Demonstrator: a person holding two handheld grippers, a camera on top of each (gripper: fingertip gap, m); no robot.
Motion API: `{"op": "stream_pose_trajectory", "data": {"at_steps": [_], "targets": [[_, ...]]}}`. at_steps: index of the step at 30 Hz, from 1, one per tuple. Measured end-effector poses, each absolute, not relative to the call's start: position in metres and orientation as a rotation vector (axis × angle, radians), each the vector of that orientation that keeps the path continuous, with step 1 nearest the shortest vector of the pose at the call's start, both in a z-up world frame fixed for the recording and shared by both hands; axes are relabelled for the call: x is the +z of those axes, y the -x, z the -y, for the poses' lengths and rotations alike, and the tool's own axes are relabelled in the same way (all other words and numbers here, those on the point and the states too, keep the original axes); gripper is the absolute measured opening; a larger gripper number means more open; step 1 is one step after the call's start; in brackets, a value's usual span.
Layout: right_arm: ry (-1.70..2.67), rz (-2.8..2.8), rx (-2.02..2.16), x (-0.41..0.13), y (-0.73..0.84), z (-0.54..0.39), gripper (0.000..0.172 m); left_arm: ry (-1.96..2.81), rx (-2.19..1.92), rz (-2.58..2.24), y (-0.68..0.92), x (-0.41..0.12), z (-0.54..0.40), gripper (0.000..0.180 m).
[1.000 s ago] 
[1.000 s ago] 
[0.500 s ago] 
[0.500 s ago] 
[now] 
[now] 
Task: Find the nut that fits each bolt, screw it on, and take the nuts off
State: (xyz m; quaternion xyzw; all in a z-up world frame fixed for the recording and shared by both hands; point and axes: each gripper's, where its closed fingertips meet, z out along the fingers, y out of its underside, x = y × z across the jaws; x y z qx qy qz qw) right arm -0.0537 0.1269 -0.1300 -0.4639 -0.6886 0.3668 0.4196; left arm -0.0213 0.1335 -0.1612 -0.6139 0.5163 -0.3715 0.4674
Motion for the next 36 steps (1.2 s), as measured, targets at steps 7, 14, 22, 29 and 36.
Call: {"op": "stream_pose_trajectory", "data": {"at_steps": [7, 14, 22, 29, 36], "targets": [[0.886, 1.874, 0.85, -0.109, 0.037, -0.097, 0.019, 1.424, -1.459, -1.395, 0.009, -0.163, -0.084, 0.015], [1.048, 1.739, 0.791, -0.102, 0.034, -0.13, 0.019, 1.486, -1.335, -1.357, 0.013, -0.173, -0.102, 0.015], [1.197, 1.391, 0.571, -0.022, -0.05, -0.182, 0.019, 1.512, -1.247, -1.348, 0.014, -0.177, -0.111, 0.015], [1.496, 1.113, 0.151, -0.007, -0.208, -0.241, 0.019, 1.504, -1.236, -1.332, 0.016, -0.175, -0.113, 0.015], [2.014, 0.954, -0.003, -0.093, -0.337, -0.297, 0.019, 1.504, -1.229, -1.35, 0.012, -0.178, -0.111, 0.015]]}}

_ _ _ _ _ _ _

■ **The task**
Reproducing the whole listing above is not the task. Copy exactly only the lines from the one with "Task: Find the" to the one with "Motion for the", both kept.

■ **Answer space**
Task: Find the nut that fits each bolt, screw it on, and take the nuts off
State: (xyz m; quaternion xyzw; all in a z-up world frame fixed for the recording and shared by both hands; point and axes: each gripper's, where its closed fingertips meet, z out along the fingers, y out of its underside, x = y × z across the jaws; x y z qx qy qz qw) right arm -0.0537 0.1269 -0.1300 -0.4639 -0.6886 0.3668 0.4196; left arm -0.0213 0.1335 -0.1612 -0.6139 0.5163 -0.3715 0.4674
Motion for the next 36 steps (1.2 s), as measured, targets at steps 7, 14, 22, 29 and 36.

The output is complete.